Sports Take: Contact tracing guidelines in football are too strict

Baylor football runs drills prior to its season opener against the Kansas Jayhawks at McLane Stadium on Sept. 26. Photo by Josh Fralick | Courtesy of Baylor Athletics

By Will Chamblee | Sports Writer

For the second time this season, contact tracing has come up as a problem for Baylor football, limiting its ability to practice and play.

Baylor suspended all football-related activities “to allow for further evaluation of recent [COVID-19] positive tests and the completion of close contact tracing” after 28 football players tested positive for COVID-19.

Baylor’s constant encounters with contact tracing has revealed that under the NCAA guidelines, contact tracing is too strict and constricting towards collegiate football programs.

The Centers for Disease Control and Prevention describes contact tracing as a method to find and alert those who have been in close contact with an infected person. The CDC defines close contact as “any individual who was within six feet of an infected person for at least 15 minutes starting from two days before illness onset until the time the patient is isolated.”

Baylor football has been following the CDC’s strict standard of contact tracing, as it is in accordance with local government and NCAA guidelines. These guidelines have been the source of many of Baylor’s troubles with COVID-19.

Contact tracing played a pivotal role in the postponement of the Houston game and while the Oklahoma State game would have been postponed regardless of contact tracing, it has affected Baylor’s ability to meet and practice.

But contact tracing’s unreasonable effect on Baylor football doesn’t stop there.

Following the announcement that Baylor’s game against Houston would be canceled, SicEm365 writer Colt Barber revealed that according to a source, at least one Baylor football player would have missed the Houston game due to contact tracing, despite testing negative five times in the last two weeks.

This specific example illustrates how the current contact tracing protocols are unnecessarily strict and cautious in their current iteration.

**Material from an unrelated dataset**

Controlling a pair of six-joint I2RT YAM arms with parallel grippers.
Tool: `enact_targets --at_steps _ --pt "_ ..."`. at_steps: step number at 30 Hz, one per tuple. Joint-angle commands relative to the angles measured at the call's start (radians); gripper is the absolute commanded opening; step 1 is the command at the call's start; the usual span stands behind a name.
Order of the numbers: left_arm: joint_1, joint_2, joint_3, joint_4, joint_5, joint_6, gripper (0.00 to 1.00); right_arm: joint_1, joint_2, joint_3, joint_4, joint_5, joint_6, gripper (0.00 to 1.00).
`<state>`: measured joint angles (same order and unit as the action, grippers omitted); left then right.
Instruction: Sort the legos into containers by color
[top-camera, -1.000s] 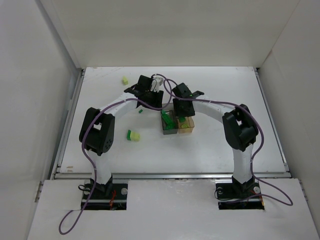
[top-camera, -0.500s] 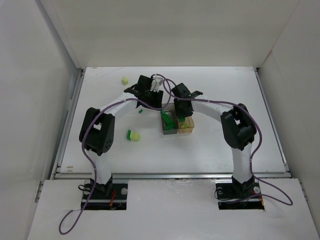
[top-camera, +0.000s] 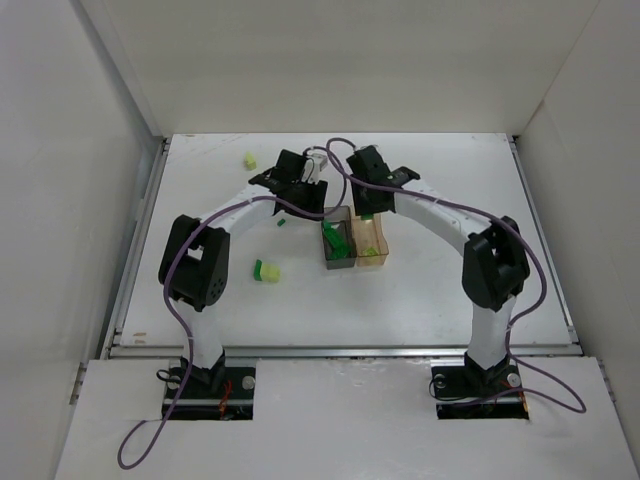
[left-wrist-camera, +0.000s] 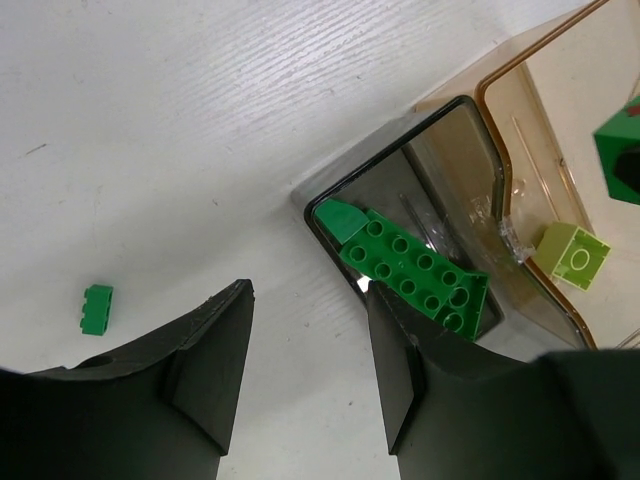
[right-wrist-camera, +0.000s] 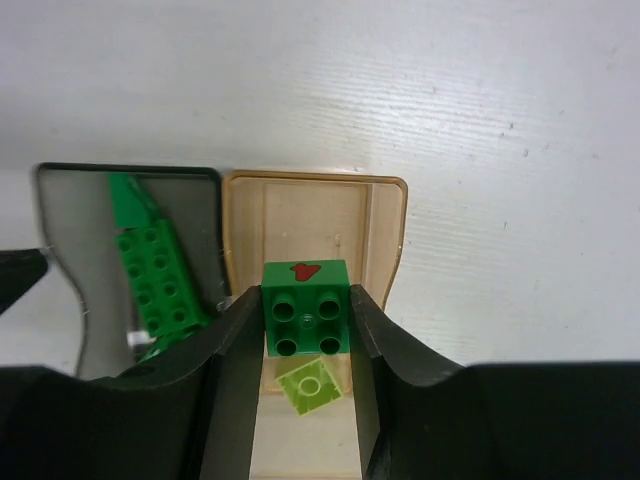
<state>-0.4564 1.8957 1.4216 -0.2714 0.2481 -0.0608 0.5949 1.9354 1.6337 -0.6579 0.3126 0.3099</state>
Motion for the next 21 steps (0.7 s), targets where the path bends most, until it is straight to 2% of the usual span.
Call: enact_targets --at_steps 1,2,6,8,10,13,15,16,17,18,19,20,21 --pt "-0.004 -0.056 0.091 -0.025 -0.018 0.009 0.46 0.016 -0.061 0.017 0.056 -0.100 -0.050 0.00" --pt "0.008 -0.056 0.091 -0.025 -0.018 0.009 0.46 0.016 -0.061 0.017 0.069 -0.101 -0.051 0.00" --pt "0.056 -0.075 0.135 -0.069 -0.049 -0.028 0.47 0.025 -0.072 -0.052 0.168 -0.329 -0.083 0.05" --pt "0.079 -0.098 0.148 -0.080 -0.076 -0.057 0.47 0.025 -0.082 -0.074 0.231 -0.395 -0.094 0.06" --pt "0.119 -0.109 0.148 -0.089 -0.127 -0.071 0.47 0.034 -0.082 -0.086 0.259 -0.458 -0.104 0.10" --pt "0.165 -0.109 0.148 -0.089 -0.194 -0.071 0.47 0.043 -0.040 -0.054 0.244 -0.458 -0.134 0.20" --pt "0.185 -0.109 0.171 -0.089 -0.223 -0.071 0.48 0.043 -0.017 -0.015 0.209 -0.458 -0.167 0.34" --pt "0.202 -0.097 0.181 -0.089 -0.246 -0.059 0.50 0.043 -0.007 -0.015 0.208 -0.477 -0.179 0.46" --pt "0.202 -0.087 0.192 -0.089 -0.259 -0.044 0.52 0.043 -0.007 -0.003 0.208 -0.489 -0.190 0.63" --pt "0.217 -0.060 0.220 -0.089 -0.271 -0.034 0.61 0.043 -0.022 -0.003 0.208 -0.489 -0.199 0.69" --pt "0.232 -0.043 0.235 -0.089 -0.289 -0.025 0.65 0.043 -0.033 -0.003 0.208 -0.489 -0.221 0.92" --pt "0.232 -0.021 0.256 -0.089 -0.303 -0.016 0.71 0.043 -0.042 -0.003 0.208 -0.475 -0.221 0.98" --pt "0.245 0.003 0.308 -0.089 -0.314 -0.016 0.75 0.043 -0.053 -0.003 0.208 -0.462 -0.235 1.00"
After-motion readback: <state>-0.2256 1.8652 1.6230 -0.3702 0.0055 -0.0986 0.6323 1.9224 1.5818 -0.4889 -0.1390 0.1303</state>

A view of the stadium and the COVID-19 social distancing signage before the game between the Baylor Bears and the Kansas Jayhawks at McLane Stadium on Sept. 26. Photo by Jerome Miron-USA TODAY Sports | Courtesy of Baylor Athletics
A view of the stadium and the COVID-19 social distancing signage before the game between the Baylor Bears and the Kansas Jayhawks at McLane Stadium on Sept. 26. Photo by Jerome Miron-USA TODAY Sports | Courtesy of Baylor Athletics

Dr. Kyle Goerl, chief medical director at Kansas State, said as much in an interview with AP News.

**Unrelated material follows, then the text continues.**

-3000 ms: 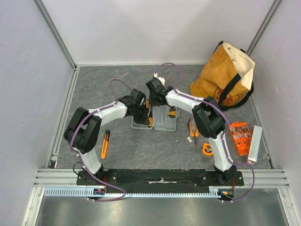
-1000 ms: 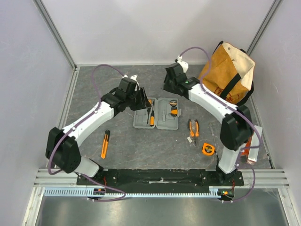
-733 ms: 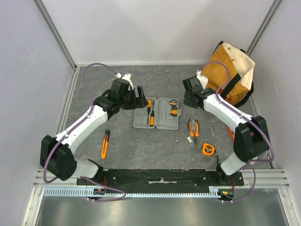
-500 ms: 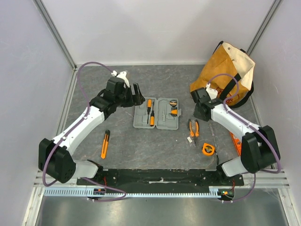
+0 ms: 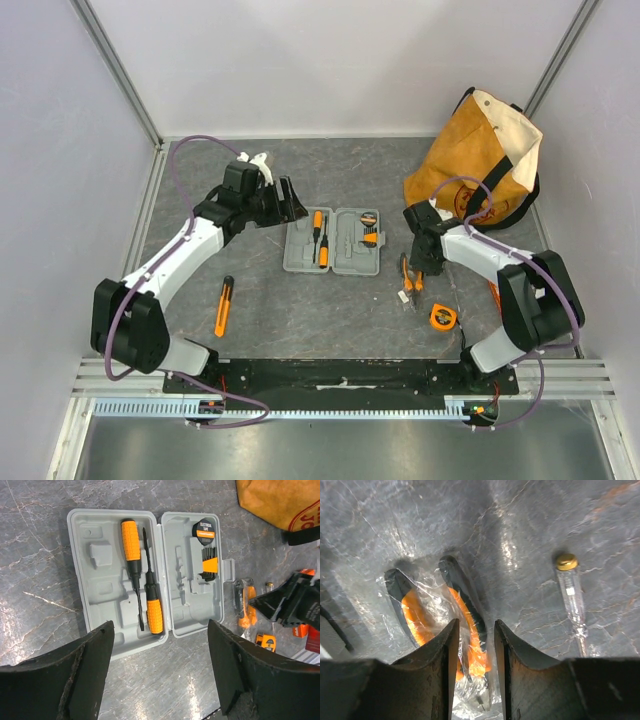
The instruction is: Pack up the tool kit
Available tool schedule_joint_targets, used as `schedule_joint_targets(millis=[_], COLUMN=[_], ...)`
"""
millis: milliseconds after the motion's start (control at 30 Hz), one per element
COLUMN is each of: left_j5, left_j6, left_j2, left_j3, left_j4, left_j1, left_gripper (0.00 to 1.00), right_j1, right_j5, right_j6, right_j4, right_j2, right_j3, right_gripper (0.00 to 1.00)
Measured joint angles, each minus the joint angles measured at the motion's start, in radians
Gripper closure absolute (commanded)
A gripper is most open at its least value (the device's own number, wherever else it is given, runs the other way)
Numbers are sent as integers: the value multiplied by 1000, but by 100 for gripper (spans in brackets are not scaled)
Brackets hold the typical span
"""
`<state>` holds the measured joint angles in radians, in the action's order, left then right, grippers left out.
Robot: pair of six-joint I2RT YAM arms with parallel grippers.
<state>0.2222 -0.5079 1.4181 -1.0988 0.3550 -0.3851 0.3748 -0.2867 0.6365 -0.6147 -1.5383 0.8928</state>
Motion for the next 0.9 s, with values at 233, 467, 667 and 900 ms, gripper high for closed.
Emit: schedule_joint_targets(millis=[233,467,667,900], left_j5=[49,80,91,11], left_j6=[-8,-18,-27,-49], left_j2=[13,32,51,116], left_j3=[2,10,10,8], left_j4=[-20,-21,-20,24], left_j1=[35,69,83,103], left_gripper=[22,23,23,24], right_j1=[-1,-1,0,1], right_j5=[43,39,-71,-154], right_j6=[-25,-43,-35,-37], right_j4=[39,38,-35,-113], right_j2=[-47,-48,-34,86], right_j3=[-15,-10,29,211], right_gripper=[76,100,100,100])
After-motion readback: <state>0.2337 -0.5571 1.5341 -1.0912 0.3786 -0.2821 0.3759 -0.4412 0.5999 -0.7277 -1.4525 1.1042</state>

“CDC guidelines … those aren’t built for on-field scenarios, but they’re also not built for people who are being tested regularly,” Goerl said.

According to NCAA guidelines, players who come into close contact with an infected player are required to quarantine longer than the infected player, who is only required to quarantine for 10 days if they’ve gone at least three days without symptoms. Players who are identified by contact tracing are required to quarantine for 14 days.

To require a player to quarantine for 14 days after coming into close contact with an infected case, even after they have tested negative multiple times, is unnecessary and far too strict.

As Goerl said, the current NCAA and CDC contact tracing guidelines do not account for athletic departments that are able to fund multiple tests for players per week, which could allow players to ‘test out’ of contact tracing.

As it currently stands, the strict contact tracing rules pose the greatest threat to the cancellation or postponement of college football. What has happened to Baylor will begin to happen to many other teams across the country.

“How can we play the game of football and, with contact tracing, not lose the entire team?” West Virginia athletic director Shane Lyons asked in an NCAA video conference.

And while the health of the student-athletes should be at the forefront of every COVID-19 guideline, we must be careful to not be overcautious and prevent healthy players and teams from competing.

Contact tracing is a valuable asset to preventing the spread of COVID-19, but it is unnecessarily strict and needs a change to allow for college football to finish its season.